Exercise details: Return the whole listing exactly as it stands.

┄┄┄┄┄┄┄┄┄┄

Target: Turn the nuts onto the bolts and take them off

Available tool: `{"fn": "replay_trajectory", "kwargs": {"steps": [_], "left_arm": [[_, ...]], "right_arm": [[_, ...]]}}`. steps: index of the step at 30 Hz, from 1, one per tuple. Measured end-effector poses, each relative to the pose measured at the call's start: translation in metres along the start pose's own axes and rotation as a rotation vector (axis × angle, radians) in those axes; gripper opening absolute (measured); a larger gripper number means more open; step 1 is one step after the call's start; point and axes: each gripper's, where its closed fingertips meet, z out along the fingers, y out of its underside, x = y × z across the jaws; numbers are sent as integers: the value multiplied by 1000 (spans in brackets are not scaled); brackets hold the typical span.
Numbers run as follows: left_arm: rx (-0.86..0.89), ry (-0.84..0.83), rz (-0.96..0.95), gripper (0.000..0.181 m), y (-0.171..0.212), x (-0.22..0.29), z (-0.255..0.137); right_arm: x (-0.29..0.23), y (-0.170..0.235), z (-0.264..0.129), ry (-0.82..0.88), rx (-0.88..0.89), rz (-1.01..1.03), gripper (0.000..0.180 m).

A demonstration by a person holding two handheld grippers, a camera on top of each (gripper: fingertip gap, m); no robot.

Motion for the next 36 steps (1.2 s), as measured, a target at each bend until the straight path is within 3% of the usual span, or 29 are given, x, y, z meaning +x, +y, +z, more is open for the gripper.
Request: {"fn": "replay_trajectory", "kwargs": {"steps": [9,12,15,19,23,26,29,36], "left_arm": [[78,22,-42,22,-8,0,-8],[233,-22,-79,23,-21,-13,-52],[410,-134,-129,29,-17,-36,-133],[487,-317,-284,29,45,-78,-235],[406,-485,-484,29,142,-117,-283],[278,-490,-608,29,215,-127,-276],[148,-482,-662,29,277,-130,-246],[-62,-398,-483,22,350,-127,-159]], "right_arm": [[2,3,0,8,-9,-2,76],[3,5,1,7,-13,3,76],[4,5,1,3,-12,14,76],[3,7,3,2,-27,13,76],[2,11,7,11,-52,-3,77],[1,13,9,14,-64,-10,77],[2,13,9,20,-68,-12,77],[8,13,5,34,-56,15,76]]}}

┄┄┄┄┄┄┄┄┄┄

Response to this task:
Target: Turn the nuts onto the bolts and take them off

Available tool: `{"fn": "replay_trajectory", "kwargs": {"steps": [_], "left_arm": [[_, ...]], "right_arm": [[_, ...]]}}`. steps: index of the step at 30 Hz, from 1, one per tuple. Measured end-effector poses, each relative to the pose measured at the call's start: translation in metres along the start pose's own axes and rotation as a rotation vector (axis × angle, radians) in those axes; gripper opening absolute (measured); a larger gripper number means more open; step 1 is one step after the call's start; point and axes: each gripper's, where its closed fingertips meet, z out along the fingers, y out of its underside, x = y × z across the jaws; numbers are sent as integers: the value multiplied by 1000 (spans in brackets are not scaled); brackets hold the typical span.
Numbers run as follows: left_arm: rx (-0.86..0.89), ry (-0.84..0.83), rz (-0.96..0.95), gripper (0.000..0.181 m), y (-0.171..0.212), x (-0.22..0.29), z (-0.255..0.137); right_arm: x (-0.29..0.23), y (-0.170..0.235), z (-0.264..0.129), ry (-0.82..0.88), rx (-0.88..0.89), rz (-1.01..1.03), gripper (0.000..0.180 m).

A demonstration by a person holding two handheld grippers, a camera on top of each (gripper: fingertip gap, m); no robot.

Motion for the next 36 steps (1.2 s), as measured, a target at each bend until the straight path is within 3% of the usual span, or 29 are given, x, y, z meaning +x, +y, +z, more is open for the gripper.
Request: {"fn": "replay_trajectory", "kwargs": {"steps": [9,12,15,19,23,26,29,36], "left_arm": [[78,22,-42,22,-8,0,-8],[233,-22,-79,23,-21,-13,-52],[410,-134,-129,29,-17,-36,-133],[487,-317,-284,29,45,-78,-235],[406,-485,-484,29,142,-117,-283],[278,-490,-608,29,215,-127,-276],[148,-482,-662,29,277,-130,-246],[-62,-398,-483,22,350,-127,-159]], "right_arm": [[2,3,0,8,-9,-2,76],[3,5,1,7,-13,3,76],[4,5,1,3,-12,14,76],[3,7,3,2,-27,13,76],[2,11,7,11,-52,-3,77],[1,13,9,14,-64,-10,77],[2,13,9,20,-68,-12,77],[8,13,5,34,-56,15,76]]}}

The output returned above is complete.